- Country: India
- State: Rajasthan
- District: Pali District

Population
- • Total: 10,000

= Guda Endla =

Guda Endla is a village located in Pali District of Rajasthan in Western India. It has a population of about 10,000. Demographically, Guda Endla village is dominated by Meenas, Meghwal, Chaudhary and Jain communities.

The village is under Pali Lok Sabha and Sumerpur Vidhan Sabha constituencies respectively. Its nearby villages are Endla and Nava Chanod Girwar Kurna Kirva Balrai Vithoda. It has some sub parts such as Jogapura, Bhuta kheri, Ramnada and Rampura Ki Dhani.
It has Gram Panchayat in middle of village which covers Endla and Rampura Ki Dhani also.

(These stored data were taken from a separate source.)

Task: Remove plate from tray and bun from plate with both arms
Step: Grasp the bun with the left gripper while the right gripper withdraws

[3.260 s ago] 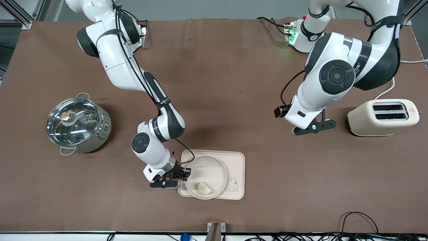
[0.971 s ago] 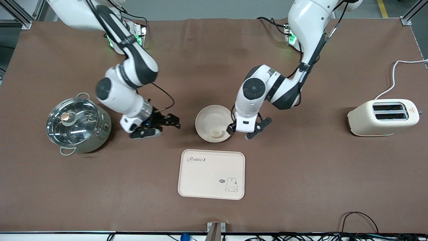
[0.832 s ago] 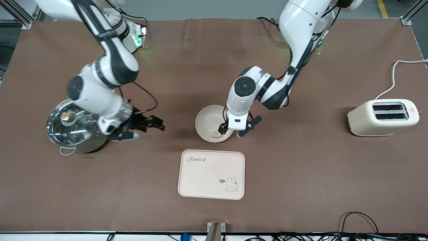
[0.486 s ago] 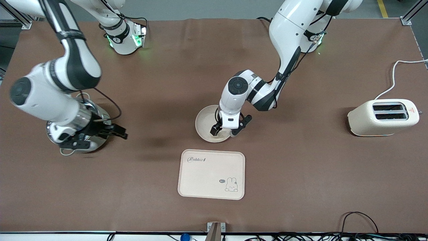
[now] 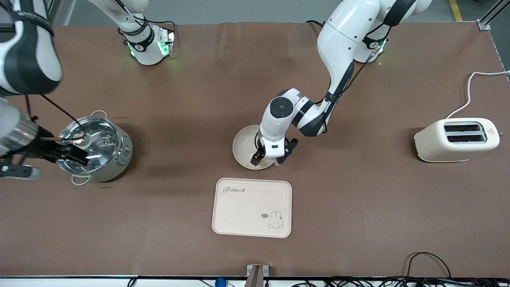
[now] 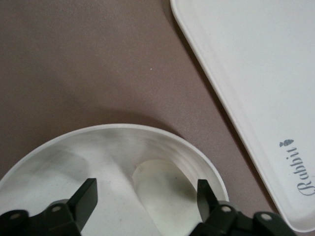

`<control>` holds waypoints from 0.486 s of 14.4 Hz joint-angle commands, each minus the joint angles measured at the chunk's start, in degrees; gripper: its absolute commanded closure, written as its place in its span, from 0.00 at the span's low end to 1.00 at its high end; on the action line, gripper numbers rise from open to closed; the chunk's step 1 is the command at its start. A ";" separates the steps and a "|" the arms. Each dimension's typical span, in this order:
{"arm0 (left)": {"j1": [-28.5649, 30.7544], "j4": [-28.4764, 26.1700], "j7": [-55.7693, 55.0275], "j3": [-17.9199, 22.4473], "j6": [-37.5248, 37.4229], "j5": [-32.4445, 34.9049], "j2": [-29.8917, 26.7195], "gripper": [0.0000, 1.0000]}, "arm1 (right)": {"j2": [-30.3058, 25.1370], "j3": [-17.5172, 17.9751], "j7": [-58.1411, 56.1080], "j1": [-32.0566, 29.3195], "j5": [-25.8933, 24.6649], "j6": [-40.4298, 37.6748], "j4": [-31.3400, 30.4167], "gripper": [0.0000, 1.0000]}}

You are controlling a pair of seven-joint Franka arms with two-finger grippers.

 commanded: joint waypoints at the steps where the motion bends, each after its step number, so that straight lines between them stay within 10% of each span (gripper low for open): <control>1: -0.32 3.02 -0.96 0.03 0.20 0.15 2.32 0.19 | -5.23 1.51 -0.02 -5.76 -0.11 -8.08 2.07 0.00; 4: -0.32 3.02 -0.96 -0.06 0.20 0.24 2.32 0.47 | -9.73 0.46 -2.03 -5.79 0.69 -13.78 1.81 0.00; 7: -0.32 3.11 -0.96 -0.06 0.11 0.23 1.79 0.81 | -12.73 -16.61 -1.95 10.15 0.78 -14.95 0.76 0.00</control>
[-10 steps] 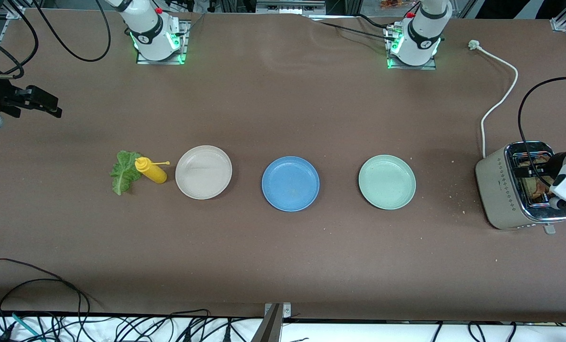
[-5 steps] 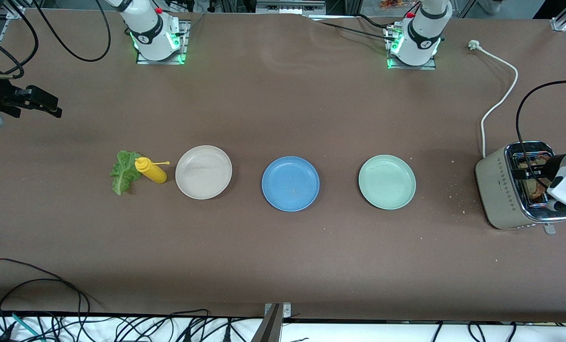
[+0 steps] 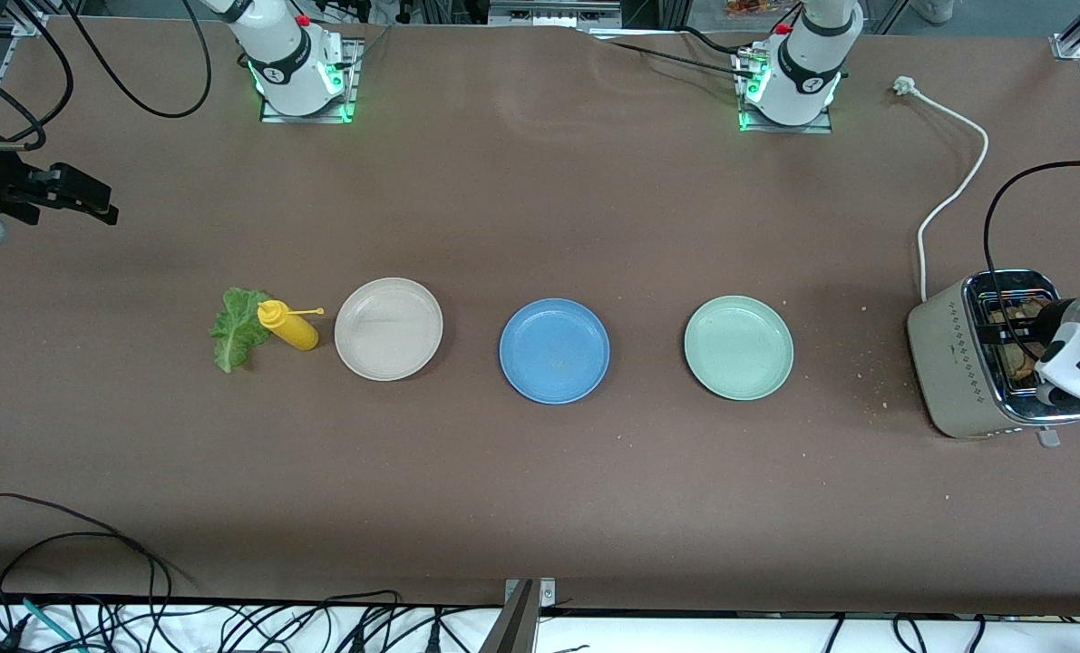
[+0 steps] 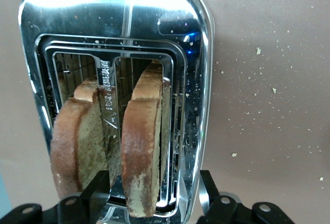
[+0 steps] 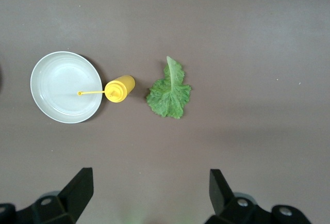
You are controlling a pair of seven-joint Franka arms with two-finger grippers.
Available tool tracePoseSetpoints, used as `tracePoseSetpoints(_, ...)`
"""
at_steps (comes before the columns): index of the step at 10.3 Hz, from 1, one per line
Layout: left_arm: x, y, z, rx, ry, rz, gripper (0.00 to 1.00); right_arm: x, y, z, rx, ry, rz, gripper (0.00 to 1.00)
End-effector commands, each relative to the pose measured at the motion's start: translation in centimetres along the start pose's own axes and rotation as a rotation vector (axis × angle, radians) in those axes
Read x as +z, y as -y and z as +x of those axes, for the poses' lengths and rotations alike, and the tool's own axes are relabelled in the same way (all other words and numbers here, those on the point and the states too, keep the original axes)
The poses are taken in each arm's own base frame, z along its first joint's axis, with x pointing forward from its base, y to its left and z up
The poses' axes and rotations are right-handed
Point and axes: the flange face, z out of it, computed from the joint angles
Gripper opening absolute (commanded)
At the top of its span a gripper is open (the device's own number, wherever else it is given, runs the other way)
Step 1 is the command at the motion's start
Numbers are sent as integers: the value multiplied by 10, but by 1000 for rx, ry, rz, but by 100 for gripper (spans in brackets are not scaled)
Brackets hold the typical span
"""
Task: Make sandwich in blue plate with both arms
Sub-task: 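Lower the left gripper over the toaster onto a bread slice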
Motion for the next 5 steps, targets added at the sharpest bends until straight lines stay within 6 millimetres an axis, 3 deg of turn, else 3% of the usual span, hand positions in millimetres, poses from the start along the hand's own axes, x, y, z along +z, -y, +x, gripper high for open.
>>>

It is located 3 km from National Highway No. 14 near Kirva Village.
The village is well connected with National highway and there are plenty of measure of transportation to reach District headquarters at Pali, Krishi Anaaj mandi and Kirana business centre, Sumerpur, hardware and electric / electronics market, Falna and Rani. Sheogang, approx 54 km, is a city which is famous for pharma products, clothes (Suitings, Shirting, Rajasthani Dresses, Chunri, Chunariaya Safa etc.), sweets and vegetable market. It is a hub for new bridal / wedding collections.

==Facilities==
A police station has been situated here for over four decades. Other government offices like RMGB bank, Post Office, Revenue office, Water Works, Pali Zila Dugdh Utpadak Sahakari dairy, Aanganwadi Centre etc. running to serve the society. Two hospitals are there with ambulance and operation theater facilities.

===Education===
In the 1966s this village was an Education Center. Currently there are 4 schools: Higher Secondary, Primary, Middle Girls School and one private school.